[[ INPUT DATA, beginning ]]

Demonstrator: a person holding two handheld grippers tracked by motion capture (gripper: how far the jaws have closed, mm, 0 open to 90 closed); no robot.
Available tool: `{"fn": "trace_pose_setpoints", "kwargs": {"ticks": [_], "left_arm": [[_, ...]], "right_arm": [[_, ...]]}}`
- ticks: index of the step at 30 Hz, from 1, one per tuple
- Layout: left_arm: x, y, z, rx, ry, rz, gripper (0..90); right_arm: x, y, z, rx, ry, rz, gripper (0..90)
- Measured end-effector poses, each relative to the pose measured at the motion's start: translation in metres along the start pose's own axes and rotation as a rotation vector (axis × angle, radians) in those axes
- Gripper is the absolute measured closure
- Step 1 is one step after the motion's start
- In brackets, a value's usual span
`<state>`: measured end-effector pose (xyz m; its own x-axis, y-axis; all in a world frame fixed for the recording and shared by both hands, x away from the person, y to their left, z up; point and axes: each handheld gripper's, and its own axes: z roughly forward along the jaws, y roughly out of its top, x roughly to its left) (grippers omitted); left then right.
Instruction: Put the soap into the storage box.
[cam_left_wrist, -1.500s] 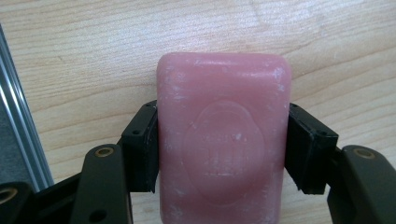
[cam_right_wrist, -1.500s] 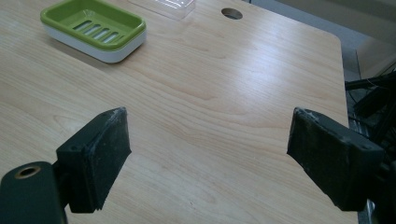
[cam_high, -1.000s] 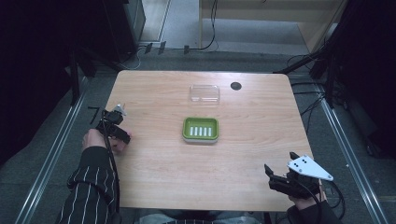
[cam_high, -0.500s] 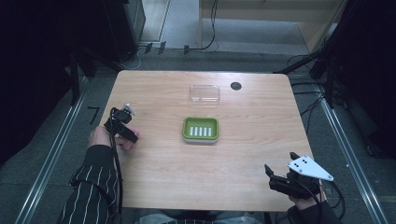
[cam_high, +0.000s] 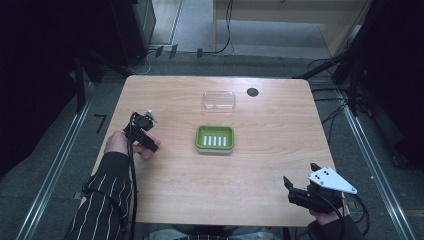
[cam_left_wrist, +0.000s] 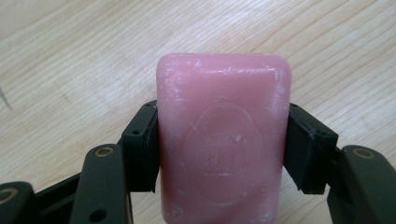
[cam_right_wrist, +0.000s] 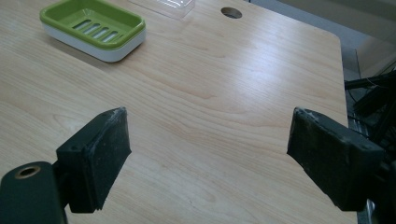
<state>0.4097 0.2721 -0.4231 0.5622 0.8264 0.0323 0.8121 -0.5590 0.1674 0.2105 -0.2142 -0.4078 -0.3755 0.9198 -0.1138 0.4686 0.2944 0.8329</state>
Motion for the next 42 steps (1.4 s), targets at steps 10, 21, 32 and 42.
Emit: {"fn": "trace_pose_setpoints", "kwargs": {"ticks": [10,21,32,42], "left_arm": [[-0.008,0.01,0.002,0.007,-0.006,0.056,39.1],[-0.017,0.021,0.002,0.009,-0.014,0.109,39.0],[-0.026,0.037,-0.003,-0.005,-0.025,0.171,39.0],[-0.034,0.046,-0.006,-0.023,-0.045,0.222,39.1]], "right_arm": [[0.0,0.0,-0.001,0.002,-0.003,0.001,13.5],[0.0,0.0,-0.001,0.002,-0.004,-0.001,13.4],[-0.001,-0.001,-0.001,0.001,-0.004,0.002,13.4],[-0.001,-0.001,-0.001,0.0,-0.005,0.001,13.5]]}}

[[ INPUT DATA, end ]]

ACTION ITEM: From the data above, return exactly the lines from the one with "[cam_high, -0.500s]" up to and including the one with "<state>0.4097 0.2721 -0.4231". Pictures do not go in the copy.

EXERCISE SOLUTION:
[cam_high, -0.500s] 
[cam_high, +0.000s] 
[cam_left_wrist, +0.000s] 
[cam_right_wrist, +0.000s] 
<state>0.4097 0.2721 -0.4231 0.5622 0.8264 0.0323 0.8121 -0.5590 0.1674 0.2105 -0.2142 -0.4078 -0.3755 0.9198 -0.1138 0.4686 0.2944 0.8329</state>

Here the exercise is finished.